The pregnane X receptor drives sexually dimorphic hepatic changes in lipid and xenobiotic metabolism in response to gut microbiota in mice

Background The gut microbiota-intestine-liver relationship is emerging as an important factor in multiple hepatic pathologies, but the hepatic sensors and effectors of microbial signals are not well defined. Results By comparing publicly available liver transcriptomics data from conventional vs. germ-free mice, we identified pregnane X receptor (PXR, NR1I2) transcriptional activity as strongly affected by the absence of gut microbes. Microbiota depletion using antibiotics in Pxr(+/+)vs Pxr(-/-) C57BL/6J littermate mice followed by hepatic transcriptomics revealed that most microbiota-sensitive genes were PXR-dependent in the liver in males, but not in females. Pathway enrichment analysis suggested that microbiota-PXR interaction controlled fatty acid and xenobiotic metabolism. We confirmed that antibiotic treatment reduced liver triglyceride content and hampered xenobiotic metabolism in the liver from Pxr(+/+) but not Pxr(-/-) male mice. Conclusions These findings identify PXR as a hepatic effector of microbiota-derived signals that regulate the host's sexually dimorphic lipid and xenobiotic metabolisms in the liver.
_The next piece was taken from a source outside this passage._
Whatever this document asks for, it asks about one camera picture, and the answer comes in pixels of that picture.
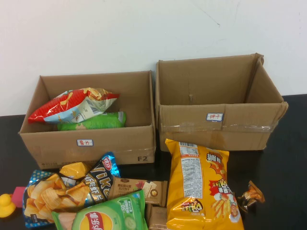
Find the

Thus, our results reveal a potential new mechanism for unexpected drug-drug or food-drug interactions.

Automated summary

This study identified PXR as a hepatic effector of microbiota-derived signals that regulate sexually dimorphic lipid and xenobiotic metabolisms in the liver. These findings reveal a potential new mechanism for unexpected drug-drug interactions.